The approach Apple used for migrations with Rosetta and Rosetta 2 was far smoother.

NT had (16-bit) x86 emulation on non-x86 Windows version from the beginning (then DEC made 32-bit x86 support for NT Alpha). Nowadays ARM64 Windows runs both x86 and x64 programs.

tultican,
@tultican@awscommunity.social avatar

@dosnostalgic Still upset that Microsoft was able to hide the 95 code and put Word Perfect, Borland and other competitors out of business. Thanks Bill Clinton.

kccqzy,
@kccqzy@techhub.social avatar

@dosnostalgic @codinghorror This prompt and the buttons just felt weird to me. The question begins with "are you sure you want to" so it looks like a yes-no question, and the buttons are for a yes-no question and yet it is actually a multiple choice question!

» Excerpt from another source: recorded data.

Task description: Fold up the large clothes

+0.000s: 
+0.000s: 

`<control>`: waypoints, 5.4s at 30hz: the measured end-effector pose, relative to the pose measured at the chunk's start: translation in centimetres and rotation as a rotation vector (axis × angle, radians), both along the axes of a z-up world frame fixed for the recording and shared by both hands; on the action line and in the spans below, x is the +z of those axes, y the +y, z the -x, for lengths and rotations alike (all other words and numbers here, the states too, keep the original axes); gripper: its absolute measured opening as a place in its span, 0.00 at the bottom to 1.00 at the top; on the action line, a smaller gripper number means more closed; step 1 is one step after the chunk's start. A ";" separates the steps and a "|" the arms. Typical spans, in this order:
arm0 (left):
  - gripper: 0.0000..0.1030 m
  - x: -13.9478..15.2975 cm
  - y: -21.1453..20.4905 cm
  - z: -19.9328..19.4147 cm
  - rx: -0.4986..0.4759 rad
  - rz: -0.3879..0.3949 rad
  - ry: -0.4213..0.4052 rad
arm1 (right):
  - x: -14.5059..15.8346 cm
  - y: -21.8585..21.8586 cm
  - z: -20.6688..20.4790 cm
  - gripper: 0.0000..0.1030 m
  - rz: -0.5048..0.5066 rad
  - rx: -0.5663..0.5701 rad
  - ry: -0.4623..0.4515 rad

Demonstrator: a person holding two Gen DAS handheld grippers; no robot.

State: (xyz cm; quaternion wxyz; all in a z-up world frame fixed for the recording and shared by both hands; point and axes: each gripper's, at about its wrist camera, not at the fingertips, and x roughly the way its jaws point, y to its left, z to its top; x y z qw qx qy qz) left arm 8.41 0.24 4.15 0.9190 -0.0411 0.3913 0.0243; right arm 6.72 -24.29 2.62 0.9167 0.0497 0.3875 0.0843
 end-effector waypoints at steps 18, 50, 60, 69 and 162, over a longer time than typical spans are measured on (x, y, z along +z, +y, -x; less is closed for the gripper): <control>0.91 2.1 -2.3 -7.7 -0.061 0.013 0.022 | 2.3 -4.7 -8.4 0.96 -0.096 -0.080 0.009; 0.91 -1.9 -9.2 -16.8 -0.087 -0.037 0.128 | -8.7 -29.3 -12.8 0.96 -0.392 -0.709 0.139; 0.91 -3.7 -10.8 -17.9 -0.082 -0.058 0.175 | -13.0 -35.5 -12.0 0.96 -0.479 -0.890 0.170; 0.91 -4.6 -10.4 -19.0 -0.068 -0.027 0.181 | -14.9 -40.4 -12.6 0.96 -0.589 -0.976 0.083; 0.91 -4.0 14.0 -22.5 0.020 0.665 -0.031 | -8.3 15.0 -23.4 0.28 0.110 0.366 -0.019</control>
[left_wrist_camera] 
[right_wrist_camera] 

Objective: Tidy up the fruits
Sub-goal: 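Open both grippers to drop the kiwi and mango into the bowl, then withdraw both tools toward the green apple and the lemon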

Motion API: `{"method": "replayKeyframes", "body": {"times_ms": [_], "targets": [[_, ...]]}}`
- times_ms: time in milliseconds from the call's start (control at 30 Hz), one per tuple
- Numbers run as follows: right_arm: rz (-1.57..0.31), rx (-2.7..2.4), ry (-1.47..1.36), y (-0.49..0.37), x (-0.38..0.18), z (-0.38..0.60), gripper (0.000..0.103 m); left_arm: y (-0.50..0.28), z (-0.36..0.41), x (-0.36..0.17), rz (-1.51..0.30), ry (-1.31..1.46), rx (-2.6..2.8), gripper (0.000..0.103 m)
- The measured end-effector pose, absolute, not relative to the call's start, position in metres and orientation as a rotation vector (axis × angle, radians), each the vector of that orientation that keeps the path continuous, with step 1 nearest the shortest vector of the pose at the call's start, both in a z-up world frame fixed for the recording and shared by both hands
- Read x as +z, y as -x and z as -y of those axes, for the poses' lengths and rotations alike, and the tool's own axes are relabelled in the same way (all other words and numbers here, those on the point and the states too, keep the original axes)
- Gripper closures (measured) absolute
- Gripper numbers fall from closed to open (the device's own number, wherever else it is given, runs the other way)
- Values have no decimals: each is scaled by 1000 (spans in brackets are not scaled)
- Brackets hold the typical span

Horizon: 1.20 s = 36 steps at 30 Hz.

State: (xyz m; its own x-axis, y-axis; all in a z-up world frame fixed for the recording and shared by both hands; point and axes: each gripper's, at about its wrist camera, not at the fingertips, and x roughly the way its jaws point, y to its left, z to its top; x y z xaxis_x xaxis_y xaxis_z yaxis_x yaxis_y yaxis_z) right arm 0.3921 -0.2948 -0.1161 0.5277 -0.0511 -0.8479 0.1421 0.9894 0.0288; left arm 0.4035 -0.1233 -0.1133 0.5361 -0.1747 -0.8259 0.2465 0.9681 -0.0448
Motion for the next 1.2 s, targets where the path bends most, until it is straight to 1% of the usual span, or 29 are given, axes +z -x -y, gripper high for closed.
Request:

Why didn't they rephrase the prompt to be "what would you like to do", remove the question marks from the selections, and change the buttons to read "continue" and "cancel" respectively?

superheroine,

@dosnostalgic i have access to a computer still running this.

it's not mine, it's my mother's from college. the OS is older than me, but loved using that computer growing up lol.

windows 11 could learn a thing or two from past versions. sometimes less is more.

timixretroplays,

@dosnostalgic clear options, obvious ways to cancel completely out of it if you clicked by mistake, dimming the rest of the screen so it took your focus and gave you the power, and a help button that actually tried to help.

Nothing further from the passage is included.